Hardware interface `20`

This was the initial interface for Version 2.0 of RLV12 Emulator for the Q-Bus. This interface is no longer available and is mentioned for completness. It was fucntionally equivalent to interface 10.

Hardware interface `21`

This interface version supports the RLV12 Emulator Version 2.0 for the Q-Bus. It removed the CSR register from the CPLD implemented in interface version 20.

Open Issue

The update of the 16-bit registers in the CPLD is not atomic, that is the MCU has to write two bytes which can lead to a inconsistent value of the 16-bit register. This is especially bad for the built-in CSR register as the PDP-11 can potentially access the CSR in between the two updates of the individual bytes and get a wrong status. Although this is most likely only the case when the PDP-11 does polled IO. When an interrupt is requested PDP-11 OS only read the CSR after the interrupt has occurred, in other words at a time the MCU already has updated both bytes.

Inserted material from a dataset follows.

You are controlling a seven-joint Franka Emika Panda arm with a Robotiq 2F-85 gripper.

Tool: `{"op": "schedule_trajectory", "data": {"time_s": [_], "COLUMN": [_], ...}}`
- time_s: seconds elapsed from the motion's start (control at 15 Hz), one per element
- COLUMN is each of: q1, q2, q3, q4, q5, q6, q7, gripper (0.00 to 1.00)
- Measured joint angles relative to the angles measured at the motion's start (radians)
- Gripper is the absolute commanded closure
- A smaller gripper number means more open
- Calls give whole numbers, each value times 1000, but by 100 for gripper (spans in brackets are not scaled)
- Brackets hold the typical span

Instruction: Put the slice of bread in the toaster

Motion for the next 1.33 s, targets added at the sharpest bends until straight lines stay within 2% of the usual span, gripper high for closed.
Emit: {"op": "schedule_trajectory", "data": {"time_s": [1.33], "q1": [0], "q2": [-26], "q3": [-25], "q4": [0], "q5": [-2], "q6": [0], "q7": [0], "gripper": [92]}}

Therefore it can happen that boot from the RLV12 emulator fails. This happens in about 5% of the cases.

Initially I thought it is necessary to have the CSR local to the CPLD to avoid that the internal processing of an IO request interrupts the MCU too often and as a result slowed down unacceptably polled IO. In the meantime I have also done some tests without the CSR included in the CPLD and use the interrupt service routines to even serve a DATI to the CSR. I have done some measurements on a PDP-11/73+ and found that read sector takes only about 50% more time. Still much less than a real RLV12 and this only affects transfers when the CPU constantly polls the CSR to read the DONE flag. As far as I know this only happens during the early stages of the boot process.

Most likely I will remove the support for the CSR internal to the CPLD as I did not find a simple way to make the update of the 16-bit register atomic with the available resources of the CPLDs.

Note that only the CSR internal to the CPLD suffers from this issue. Everything else is atomic as seen by the PDP-11.

Comparison of IO Times

A read sector when the CSR is internal to the CPLD takes about 1.35ms plus 0.9ms regardless whether the CPU polls the CSR during IO or waits for an interrupt.

With the CSR being provided via the interrupt service routine of the MCU it takes about 1.9ms respectively 2.2ms when the CPU polls the CSR during IO. When the CPU waits for an interrupt there is no difference to the CSR being internal to the CPLD.

The first time is the read latency. That is the time until the SD-Card provides the sector and the MCU transfers the sector to the internal RAM. The second time is the time it takes to transfer the sector via DMA to the PDP-11 memory.

In other words when including a CSR register in the CPLD a polled IO takes about 2.3ms form writing the command ot the CSR until the read command has finished. When the CSR is implemented using the MCU interface it will take about 4.1ms.

Worst case seems to be RSX11M which reads RSX11M.SYS in polled mode. In my case the image is about 1024. blocks or in other words, the boot process will take about 2 seconds longer. That is loading the RSX11M.SYS takes about 4.1s instead of 2.3s. The total boot process is approximatively 15s. Therefore the difference is not that important. When the CPU does not poll the CSR then there is no difference in performance. That is once RSX11M or other OS using interrupts is active.